3. Baby has jaundice is what reason 3.1, physiological jaundice, physiological jaundice of full-term infants is in the second-third day, at this time the skin is light yellow, sclera (white eyes) is mainly blue, microstrip yellow, urine is slightly yellow but does not dye diapers, the most yellow in the 4TH-5TH day, full-term infants subside in the 10th-14th day, check liver function is normal, serum unconjugated bilirubin increases.

3.3、溶血性黄疸溶血性黄疸最常见原因是abo溶血,它是因为母亲与胎儿的血型不合引起的,以母亲血型为o、胎儿血型为a或b最多见,且造成的黄疸较重;其他如母亲血型为a、胎儿血型为b或ab;母亲血型为b、胎儿血型为a或ab较少见,且造成的黄疸较轻。

3.3. Hemolytic jaundice the most common cause of hemolytic jaundice is ABO hemolysis, which is caused by the incompatibility of maternal and fetal blood groups. The most common causes of hemolytic jaundice are maternal blood group O, fetal blood group A or B, and the jaundice caused is relatively heavy; other cases such as maternal blood group A, fetal blood group B or AB; maternal blood group B, fetal blood type A or AB are rare, and the jaundice caused is lighter.

3.4、感染性黄疸感染性黄疸是由于病毒感染或细菌感染等原因,使得肝细胞功能受损害而发生的黄疸。

3.4 infectious jaundice infectious jaundice is caused by viral infection or bacterial infection, which results in the impairment of liver cell function.

细菌感染以败血症黄疸最多见。

The most common bacterial infection was septicemia and jaundice.

宝宝黄疸有哪些症状1、生理性黄疸通常新生儿在出生两天后,就可以用肉眼看出皮肤有点黄,在3~5天到达高峰,7~10天多半就会消失,这时黄疸指数(血清胆红素值)一般不超过15mg/dl就属正常范围。

What symptoms does baby jaundice have? 1. Physiological jaundice usually occurs two days after birth. It can be seen with naked eyes that the skin is a little yellow. It reaches the peak in 3-5 days, and will disappear in 7-10 days. At this time, jaundice index (serum bilirubin value) generally does not exceed 15mg/dl, which is the normal range.
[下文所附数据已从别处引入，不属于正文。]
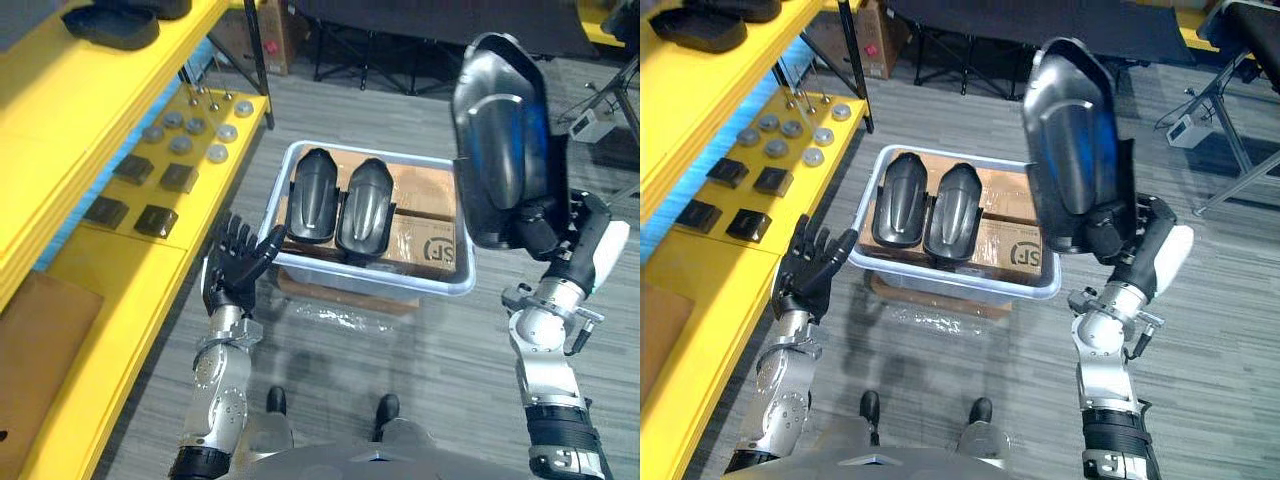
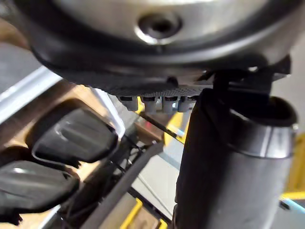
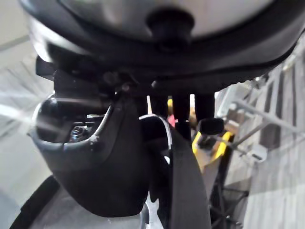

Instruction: Walk over and take three plastic housings, then place them on the shelf

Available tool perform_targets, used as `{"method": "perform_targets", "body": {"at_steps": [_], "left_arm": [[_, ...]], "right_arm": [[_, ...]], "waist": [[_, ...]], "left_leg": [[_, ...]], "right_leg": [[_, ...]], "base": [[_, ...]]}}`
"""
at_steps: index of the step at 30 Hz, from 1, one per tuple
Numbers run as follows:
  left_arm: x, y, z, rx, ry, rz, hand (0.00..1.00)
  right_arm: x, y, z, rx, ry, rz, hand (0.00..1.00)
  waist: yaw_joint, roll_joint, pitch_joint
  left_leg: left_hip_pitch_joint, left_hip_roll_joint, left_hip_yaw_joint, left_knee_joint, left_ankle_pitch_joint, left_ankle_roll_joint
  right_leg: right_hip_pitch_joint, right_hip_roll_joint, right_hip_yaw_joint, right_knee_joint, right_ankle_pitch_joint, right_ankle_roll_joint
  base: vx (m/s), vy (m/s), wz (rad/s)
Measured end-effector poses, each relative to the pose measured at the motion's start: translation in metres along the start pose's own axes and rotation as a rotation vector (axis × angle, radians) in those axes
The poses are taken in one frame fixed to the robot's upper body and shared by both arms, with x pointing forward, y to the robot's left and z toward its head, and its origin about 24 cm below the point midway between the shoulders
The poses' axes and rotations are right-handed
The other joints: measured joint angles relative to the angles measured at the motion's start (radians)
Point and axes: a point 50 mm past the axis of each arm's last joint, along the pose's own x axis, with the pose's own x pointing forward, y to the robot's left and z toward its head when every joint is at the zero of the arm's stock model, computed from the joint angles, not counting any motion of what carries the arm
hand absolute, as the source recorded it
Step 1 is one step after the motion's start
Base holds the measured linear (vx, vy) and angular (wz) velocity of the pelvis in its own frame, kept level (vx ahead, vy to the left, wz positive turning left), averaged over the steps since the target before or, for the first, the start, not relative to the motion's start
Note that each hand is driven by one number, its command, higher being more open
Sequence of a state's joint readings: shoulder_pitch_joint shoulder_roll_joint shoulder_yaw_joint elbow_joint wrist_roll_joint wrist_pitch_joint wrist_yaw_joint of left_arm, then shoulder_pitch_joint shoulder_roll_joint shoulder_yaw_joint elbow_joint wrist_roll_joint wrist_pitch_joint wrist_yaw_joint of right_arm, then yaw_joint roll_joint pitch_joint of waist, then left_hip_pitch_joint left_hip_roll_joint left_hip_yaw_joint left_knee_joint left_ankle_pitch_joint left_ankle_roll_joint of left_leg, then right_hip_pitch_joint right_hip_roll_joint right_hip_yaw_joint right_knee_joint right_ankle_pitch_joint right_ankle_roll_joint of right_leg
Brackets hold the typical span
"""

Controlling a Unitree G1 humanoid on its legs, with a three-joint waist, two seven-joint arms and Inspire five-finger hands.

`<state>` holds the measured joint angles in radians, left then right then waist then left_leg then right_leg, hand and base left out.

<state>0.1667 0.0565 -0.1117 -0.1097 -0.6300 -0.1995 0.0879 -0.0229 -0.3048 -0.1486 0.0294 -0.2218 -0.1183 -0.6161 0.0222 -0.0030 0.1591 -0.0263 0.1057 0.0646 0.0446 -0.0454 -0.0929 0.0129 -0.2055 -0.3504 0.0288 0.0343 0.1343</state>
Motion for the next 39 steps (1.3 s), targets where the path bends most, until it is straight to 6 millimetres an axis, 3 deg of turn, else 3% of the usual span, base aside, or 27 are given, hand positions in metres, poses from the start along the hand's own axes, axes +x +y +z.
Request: {"method": "perform_targets", "body": {"at_steps": [3,11,22,29,30,39], "left_arm": [[-0.001,-0.022,0.001,-0.02,-0.002,-0.145,1.0],[-0.009,-0.071,-0.029,-0.022,0.206,-0.405,1.0],[-0.006,-0.08,-0.029,-0.139,0.235,-0.402,1.0],[-0.004,-0.074,-0.028,-0.226,0.235,-0.258,1.0],[-0.004,-0.074,-0.028,-0.224,0.234,-0.245,0.0],[-0.003,-0.071,-0.03,-0.228,0.24,-0.146,0.0]], "right_arm": [[-0.008,0.015,0.01,0.042,-0.06,0.071,0.0],[-0.048,0.074,0.041,0.225,-0.109,0.302,0.0],[-0.072,0.098,0.047,0.3,-0.065,0.473,0.0],[-0.09,0.113,0.042,0.307,-0.01,0.557,0.0],[-0.093,0.115,0.042,0.317,0.0,0.571,0.0],[-0.107,0.122,0.045,0.343,0.021,0.607,0.0]], "waist": [[0.004,-0.001,-0.03],[0.002,0.004,-0.077],[0.0,0.016,-0.136],[-0.003,0.008,-0.153],[-0.003,0.006,-0.155],[-0.003,-0.018,-0.172]], "left_leg": [[0.01,-0.004,-0.005,-0.004,0.0,0.0],[0.037,-0.013,0.011,-0.016,0.008,0.005],[0.06,-0.012,0.034,-0.064,0.033,0.004],[0.071,-0.021,0.039,-0.096,0.048,0.004],[0.072,-0.023,0.036,-0.105,0.054,0.004],[0.086,-0.026,0.036,-0.128,0.064,0.006]], "right_leg": [[0.014,-0.003,-0.002,-0.004,0.002,0.002],[0.041,-0.008,0.004,-0.031,0.019,0.003],[0.039,0.0,0.025,-0.053,0.036,-0.005],[0.041,0.0,0.027,-0.068,0.042,-0.005],[0.04,0.0,0.025,-0.069,0.043,-0.004],[0.041,-0.001,0.024,-0.069,0.043,-0.004]], "base": [[0.02,0.009,0.07],[-0.04,0.008,-0.04],[-0.03,-0.005,-0.06],[0.0,-0.001,-0.01],[0.0,0.005,0.05],[0.0,0.0,0.01]]}}
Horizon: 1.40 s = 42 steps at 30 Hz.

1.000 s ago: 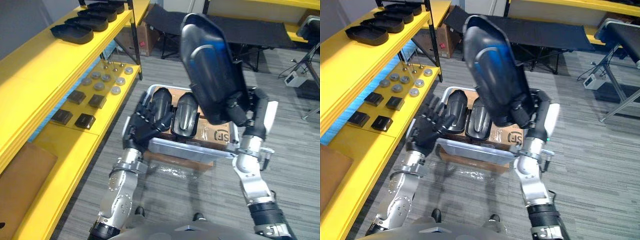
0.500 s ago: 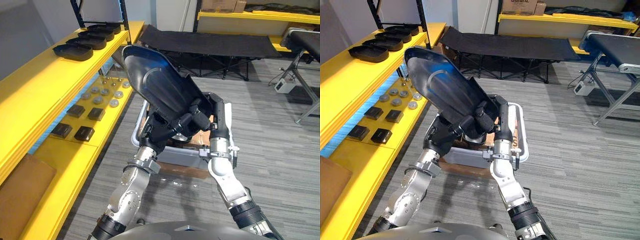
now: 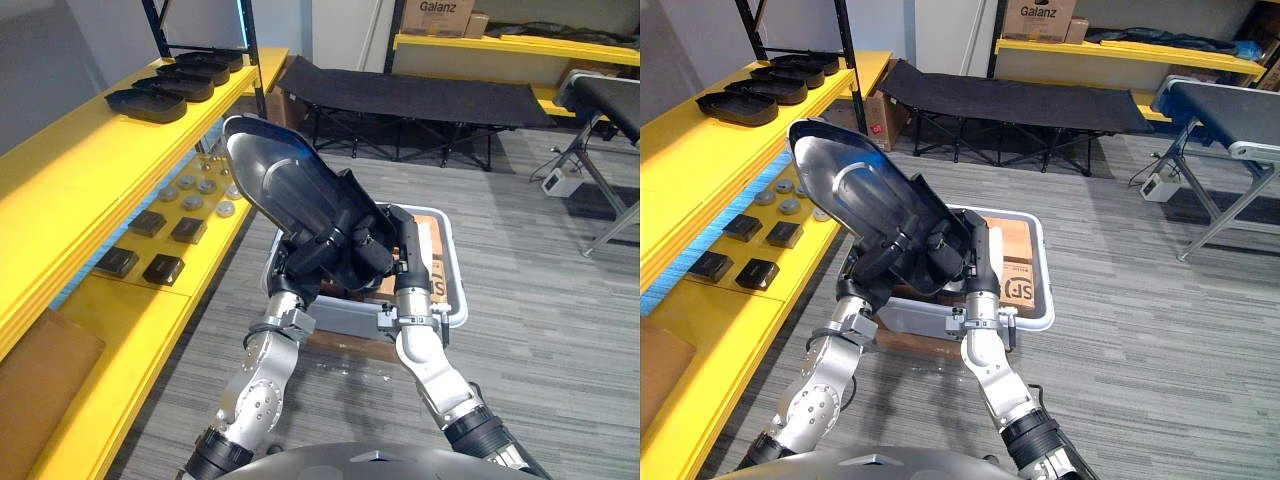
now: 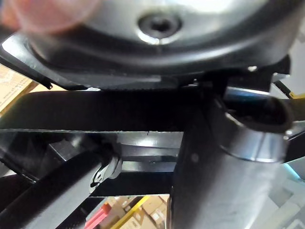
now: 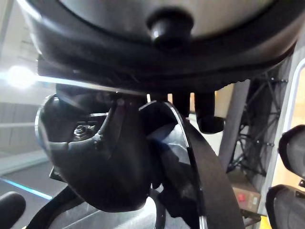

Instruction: Walk over and take three plastic housings, then place them on the shelf

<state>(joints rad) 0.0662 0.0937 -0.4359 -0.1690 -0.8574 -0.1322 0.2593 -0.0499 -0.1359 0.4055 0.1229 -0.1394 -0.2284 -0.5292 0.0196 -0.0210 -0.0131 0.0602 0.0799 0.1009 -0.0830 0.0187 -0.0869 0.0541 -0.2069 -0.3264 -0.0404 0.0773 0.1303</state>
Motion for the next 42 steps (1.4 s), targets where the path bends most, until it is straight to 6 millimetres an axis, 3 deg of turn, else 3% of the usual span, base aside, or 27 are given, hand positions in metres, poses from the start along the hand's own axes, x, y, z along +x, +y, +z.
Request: {"method": "perform_targets", "body": {"at_steps": [10,11,15,19,27,34,38,42], "left_arm": [[0.002,0.02,0.005,-0.003,-0.058,0.15,0.0],[0.002,0.02,0.005,-0.002,-0.061,0.152,0.0],[0.002,0.02,0.007,0.026,-0.092,0.18,0.0],[0.004,0.016,0.011,0.163,-0.144,0.189,0.0],[0.008,0.001,0.027,0.691,-0.375,0.184,0.0],[0.003,-0.014,0.041,0.927,-0.546,0.163,0.0],[-0.001,-0.024,0.051,1.062,-0.639,0.126,0.0],[-0.001,-0.015,0.057,1.126,-0.639,0.158,0.0]], "right_arm": [[-0.01,0.016,0.006,0.055,-0.032,0.029,0.0],[-0.011,0.016,0.006,0.057,-0.031,0.029,1.0],[-0.014,0.019,0.009,0.064,-0.039,0.04,1.0],[-0.018,0.021,0.006,0.057,-0.021,0.059,1.0],[-0.02,0.013,-0.002,0.112,0.048,0.084,1.0],[-0.011,-0.008,-0.007,0.198,0.111,0.098,1.0],[-0.008,-0.017,0.013,0.42,0.076,0.113,1.0],[-0.012,-0.033,0.03,0.623,-0.001,0.175,1.0]], "waist": [[-0.023,-0.001,-0.025],[-0.023,-0.001,-0.027],[-0.026,-0.004,-0.032],[-0.025,-0.005,-0.033],[-0.027,-0.007,-0.034],[-0.027,-0.007,-0.034],[-0.028,-0.006,-0.033],[-0.044,-0.006,-0.031]], "left_leg": [[-0.002,0.0,0.001,-0.001,0.001,-0.001],[-0.002,0.0,0.001,-0.001,0.001,-0.001],[-0.001,0.0,0.002,-0.001,0.001,-0.001],[-0.002,0.0,0.003,-0.001,0.001,-0.001],[0.001,0.001,0.008,0.0,0.0,-0.002],[0.004,0.003,0.021,0.0,-0.004,-0.006],[0.017,0.009,0.042,0.0,-0.012,-0.009],[0.018,0.015,0.062,0.012,-0.026,-0.01]], "right_leg": [[0.002,0.0,-0.001,-0.008,0.0,0.0],[0.002,0.0,-0.001,-0.008,0.0,0.0],[0.003,0.0,-0.001,-0.01,0.0,0.0],[0.002,0.0,-0.001,-0.01,0.0,0.0],[0.001,0.001,0.004,-0.01,0.0,0.0],[-0.004,0.004,0.016,-0.01,0.0,0.0],[-0.006,0.011,0.037,-0.01,0.0,-0.001],[-0.011,0.016,0.06,-0.012,0.0,-0.001]], "base": [[0.0,-0.001,0.0],[0.0,0.0,0.0],[0.0,0.0,0.0],[0.0,0.0,0.0],[0.0,0.0,0.0],[0.0,-0.001,-0.05],[-0.01,-0.013,-0.16],[-0.01,-0.009,-0.15]]}}
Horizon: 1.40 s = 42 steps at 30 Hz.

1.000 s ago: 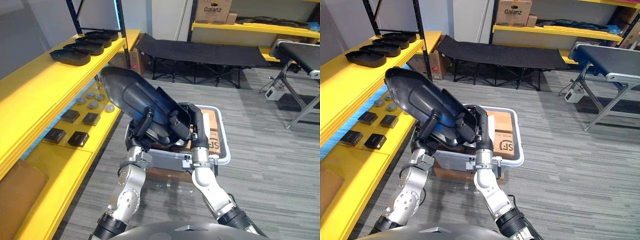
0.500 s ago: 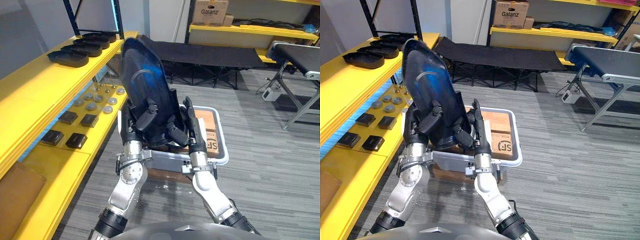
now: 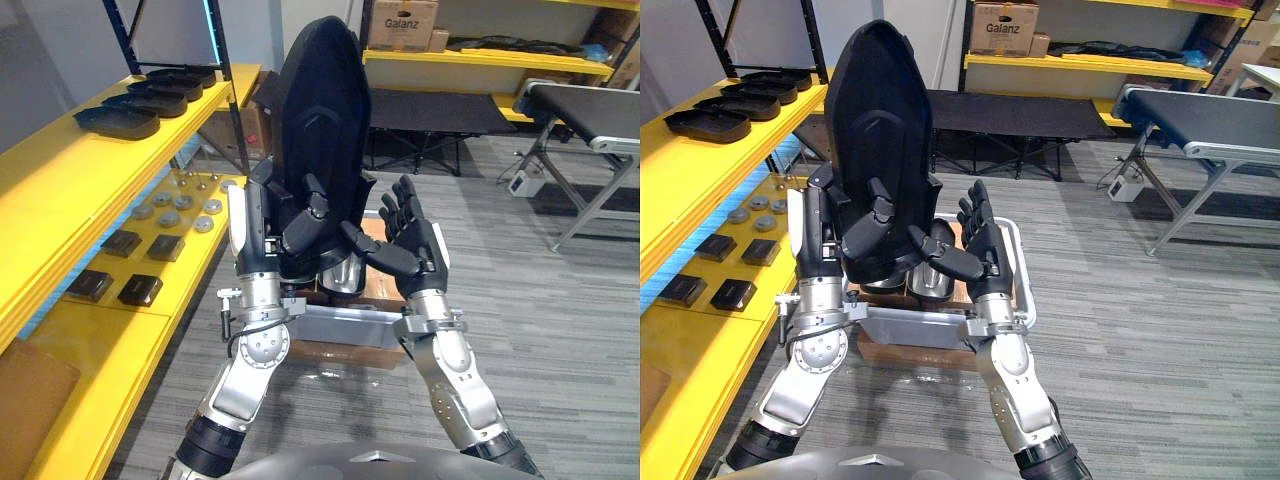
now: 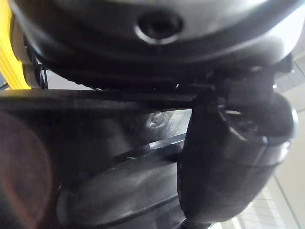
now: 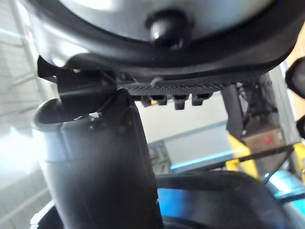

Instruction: Walk over and take three plastic housings, then place them on the shelf

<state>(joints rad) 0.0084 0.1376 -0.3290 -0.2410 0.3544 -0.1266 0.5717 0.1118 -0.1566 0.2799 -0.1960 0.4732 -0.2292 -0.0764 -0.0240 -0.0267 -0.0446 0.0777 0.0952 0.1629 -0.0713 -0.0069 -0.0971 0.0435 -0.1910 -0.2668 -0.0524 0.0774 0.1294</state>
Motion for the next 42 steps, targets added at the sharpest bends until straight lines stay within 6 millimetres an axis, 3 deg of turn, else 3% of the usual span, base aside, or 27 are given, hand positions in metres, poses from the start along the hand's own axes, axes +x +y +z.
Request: {"method": "perform_targets", "body": {"at_steps": [4,11,16,20,28,32,36,42], "left_arm": [[0.002,0.012,-0.012,0.005,0.059,0.048,0.0],[-0.02,0.033,-0.04,-0.063,0.261,0.109,0.0],[-0.039,0.05,-0.059,-0.185,0.395,0.168,0.0],[-0.044,0.051,-0.059,-0.29,0.409,0.182,0.0],[-0.045,0.061,-0.056,-0.328,0.377,0.261,0.0],[-0.038,0.078,-0.035,-0.366,0.27,0.335,0.0],[-0.035,0.1,-0.017,-0.357,0.164,0.424,0.0],[-0.064,0.15,-0.015,-0.305,0.172,0.577,0.0]], "right_arm": [[-0.014,-0.015,-0.004,0.031,0.035,-0.005,1.0],[-0.062,-0.071,-0.053,0.005,0.308,-0.223,1.0],[-0.087,-0.098,-0.062,-0.016,0.362,-0.414,1.0],[-0.089,-0.104,-0.061,-0.071,0.356,-0.514,1.0],[-0.079,-0.092,-0.067,-0.106,0.373,-0.503,1.0],[-0.058,-0.081,-0.076,-0.097,0.389,-0.433,1.0],[-0.03,-0.066,-0.074,-0.107,0.352,-0.334,1.0],[0.02,-0.049,-0.051,-0.141,0.219,-0.222,1.0]], "waist": [[-0.009,0.005,0.008],[-0.021,0.019,0.043],[-0.018,0.024,0.057],[-0.007,0.024,0.057],[0.011,0.024,0.06],[0.036,0.018,0.067],[0.1,0.021,0.082],[0.173,0.017,0.083]], "left_leg": [[0.0,0.002,0.022,-0.001,-0.003,-0.002],[-0.001,0.002,0.03,-0.004,-0.009,-0.003],[-0.002,0.003,0.028,-0.004,-0.013,-0.004],[-0.003,0.002,0.023,-0.003,-0.013,-0.003],[-0.006,0.001,-0.017,-0.001,-0.011,-0.001],[-0.041,-0.003,-0.088,0.016,0.0,0.001],[-0.058,-0.008,-0.164,0.014,0.019,0.0],[-0.068,-0.025,-0.204,0.012,0.031,0.004]], "right_leg": [[-0.015,0.005,0.019,-0.001,0.0,0.0],[-0.024,0.006,0.027,-0.003,0.0,0.0],[-0.024,0.007,0.026,-0.003,0.0,0.0],[-0.019,0.005,0.021,-0.002,0.0,0.0],[0.0,0.003,-0.01,-0.003,-0.003,-0.001],[0.016,-0.001,-0.082,-0.002,-0.007,-0.002],[0.054,-0.003,-0.167,-0.002,-0.013,-0.002],[0.069,-0.017,-0.204,0.0,-0.021,0.002]], "base": [[0.0,-0.009,-0.16],[0.0,-0.003,-0.03],[0.0,0.0,0.0],[-0.01,-0.006,0.03],[-0.03,-0.014,0.11],[-0.02,-0.022,0.51],[-0.01,-0.021,0.62],[-0.01,0.004,0.22]]}}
黄疸指数一下子升太高,一天增加5mg/dl以上,这种情况比较常见的是溶血型黄疸(妈妈和宝宝的血型不合)。

Jaundice index rises too high, increase 5mg/dl more than a day, this kind of situation is more common hemolytic jaundice (blood group incompatibility between mother and baby).

黄疸指数升得太高,有15mg/dl。

Jaundice index increased too high, 15 mg/dl.

持续的时间太长,一般生理性黄疸持续的时间是7~10天,如果超过两个星期就要注意了。

Duration is too long, the general duration of physiological jaundice is 7-10 days, if more than two weeks should pay attention to.

仔细观察黄疸变化:黄疸是从头开始黄,从脚开始退,而眼睛是最早黄,最晚退的,所以可以先从眼睛观察起。

Carefully observe the change of jaundice: jaundice is yellow from the beginning, and the eye is the earliest yellow, the latest regression, so you can observe from the eyes.

如果不知如何看,父母可以按压身体任何部位,只要按压的皮肤处呈现白色就没有关系,是黄色就要注意了。

If you don't know how to look at it, parents can press any part of the body. As long as the pressed skin appears white, it doesn't matter. If it is yellow, you should pay attention to it.